[Problem description] Some entries follow. Reproduce exactly the lines starting at the one with "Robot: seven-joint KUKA" and stopping after the one with "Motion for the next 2".

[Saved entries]
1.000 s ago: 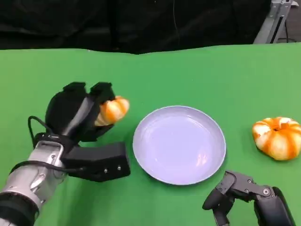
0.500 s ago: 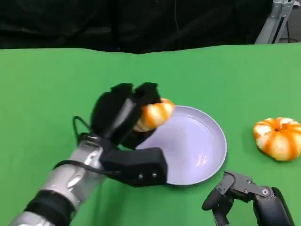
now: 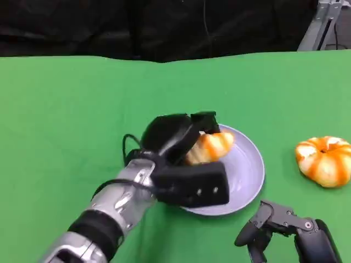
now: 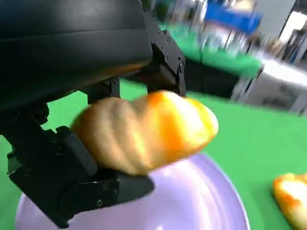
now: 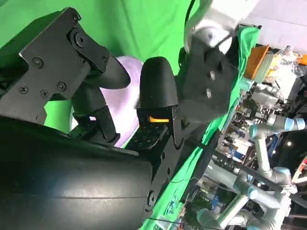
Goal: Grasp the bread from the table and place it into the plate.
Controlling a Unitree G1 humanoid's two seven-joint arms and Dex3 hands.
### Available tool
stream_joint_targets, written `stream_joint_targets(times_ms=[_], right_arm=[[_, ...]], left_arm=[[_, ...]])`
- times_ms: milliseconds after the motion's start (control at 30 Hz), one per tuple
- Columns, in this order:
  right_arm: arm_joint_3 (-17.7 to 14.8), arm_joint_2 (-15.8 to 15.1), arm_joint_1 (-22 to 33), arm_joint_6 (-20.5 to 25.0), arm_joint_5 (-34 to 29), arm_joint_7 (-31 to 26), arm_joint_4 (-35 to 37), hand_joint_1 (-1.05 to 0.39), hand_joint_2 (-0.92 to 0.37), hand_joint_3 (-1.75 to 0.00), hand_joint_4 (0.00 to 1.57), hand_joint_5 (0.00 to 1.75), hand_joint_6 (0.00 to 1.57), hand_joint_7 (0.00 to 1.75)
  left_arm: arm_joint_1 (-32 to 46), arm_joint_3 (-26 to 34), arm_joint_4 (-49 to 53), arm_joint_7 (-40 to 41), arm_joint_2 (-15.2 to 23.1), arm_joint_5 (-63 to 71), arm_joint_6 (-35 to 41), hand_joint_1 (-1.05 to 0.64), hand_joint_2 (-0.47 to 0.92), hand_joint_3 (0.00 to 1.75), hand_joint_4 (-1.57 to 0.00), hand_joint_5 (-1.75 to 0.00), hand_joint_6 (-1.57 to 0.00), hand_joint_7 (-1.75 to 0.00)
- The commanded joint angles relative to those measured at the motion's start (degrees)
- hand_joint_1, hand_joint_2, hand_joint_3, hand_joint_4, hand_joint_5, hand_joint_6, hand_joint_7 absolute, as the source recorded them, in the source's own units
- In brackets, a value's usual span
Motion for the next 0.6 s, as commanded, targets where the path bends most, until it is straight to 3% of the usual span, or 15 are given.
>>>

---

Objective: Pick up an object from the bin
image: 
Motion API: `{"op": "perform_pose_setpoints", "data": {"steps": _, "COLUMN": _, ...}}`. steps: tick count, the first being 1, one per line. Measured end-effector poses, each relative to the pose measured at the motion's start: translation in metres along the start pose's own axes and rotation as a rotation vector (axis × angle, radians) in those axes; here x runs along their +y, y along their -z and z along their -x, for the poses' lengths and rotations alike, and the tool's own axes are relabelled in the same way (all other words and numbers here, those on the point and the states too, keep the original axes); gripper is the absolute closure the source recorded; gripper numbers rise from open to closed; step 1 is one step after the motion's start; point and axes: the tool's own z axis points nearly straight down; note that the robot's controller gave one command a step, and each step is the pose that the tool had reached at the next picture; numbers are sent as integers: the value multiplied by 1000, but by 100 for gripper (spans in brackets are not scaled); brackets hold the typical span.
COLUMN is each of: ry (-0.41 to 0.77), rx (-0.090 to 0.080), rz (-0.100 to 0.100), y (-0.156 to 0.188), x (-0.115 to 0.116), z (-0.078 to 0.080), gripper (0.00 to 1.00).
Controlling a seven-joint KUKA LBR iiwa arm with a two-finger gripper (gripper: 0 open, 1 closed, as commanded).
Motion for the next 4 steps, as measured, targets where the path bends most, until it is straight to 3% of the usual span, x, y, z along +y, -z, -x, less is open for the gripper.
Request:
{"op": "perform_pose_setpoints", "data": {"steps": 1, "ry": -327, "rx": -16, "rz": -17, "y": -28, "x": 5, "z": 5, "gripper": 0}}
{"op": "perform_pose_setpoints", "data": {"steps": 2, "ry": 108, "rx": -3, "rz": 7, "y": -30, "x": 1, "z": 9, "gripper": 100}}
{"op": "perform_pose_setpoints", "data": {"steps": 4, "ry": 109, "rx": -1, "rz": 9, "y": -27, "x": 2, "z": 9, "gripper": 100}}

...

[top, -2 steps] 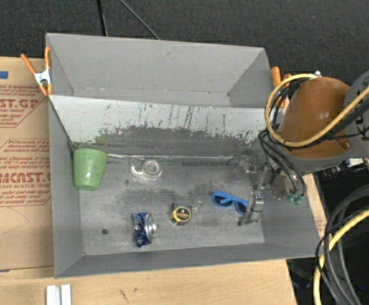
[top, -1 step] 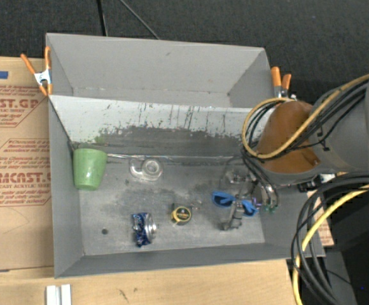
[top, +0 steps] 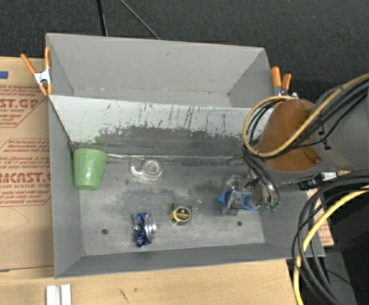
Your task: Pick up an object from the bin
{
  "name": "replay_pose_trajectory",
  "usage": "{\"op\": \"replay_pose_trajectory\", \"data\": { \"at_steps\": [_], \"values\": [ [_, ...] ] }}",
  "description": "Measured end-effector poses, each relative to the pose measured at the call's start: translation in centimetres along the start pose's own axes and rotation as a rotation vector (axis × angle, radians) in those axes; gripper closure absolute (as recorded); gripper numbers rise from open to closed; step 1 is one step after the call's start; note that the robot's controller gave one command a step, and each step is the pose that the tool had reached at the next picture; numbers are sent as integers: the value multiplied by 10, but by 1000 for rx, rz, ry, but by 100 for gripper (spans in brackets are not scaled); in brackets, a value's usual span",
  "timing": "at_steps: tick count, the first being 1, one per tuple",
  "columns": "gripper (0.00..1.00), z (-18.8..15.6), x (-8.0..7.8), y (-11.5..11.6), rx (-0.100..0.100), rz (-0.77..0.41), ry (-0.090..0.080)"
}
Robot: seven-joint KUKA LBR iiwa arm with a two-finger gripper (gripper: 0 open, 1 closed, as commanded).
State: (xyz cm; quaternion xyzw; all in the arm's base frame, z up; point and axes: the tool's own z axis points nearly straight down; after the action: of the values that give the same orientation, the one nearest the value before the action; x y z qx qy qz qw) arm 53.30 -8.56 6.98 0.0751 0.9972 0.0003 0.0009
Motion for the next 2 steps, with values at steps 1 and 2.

[Output below]
Robot: seven-joint KUKA LBR iiwa arm with a two-finger gripper (gripper: 0 open, 1 closed, as commanded).
State: (xyz cm; quaternion xyzw; all in the arm's base frame, z up; point and axes: the tool's own z axis points nearly straight down; after the action: of the values that give the same orientation, the one nearest the value before the action; x y z qx qy qz qw) arm 53.30 -8.56 6.98 0.0751 0.9972 0.0003 0.0009
Motion for the next 2 steps, with values at steps 1 and 2.

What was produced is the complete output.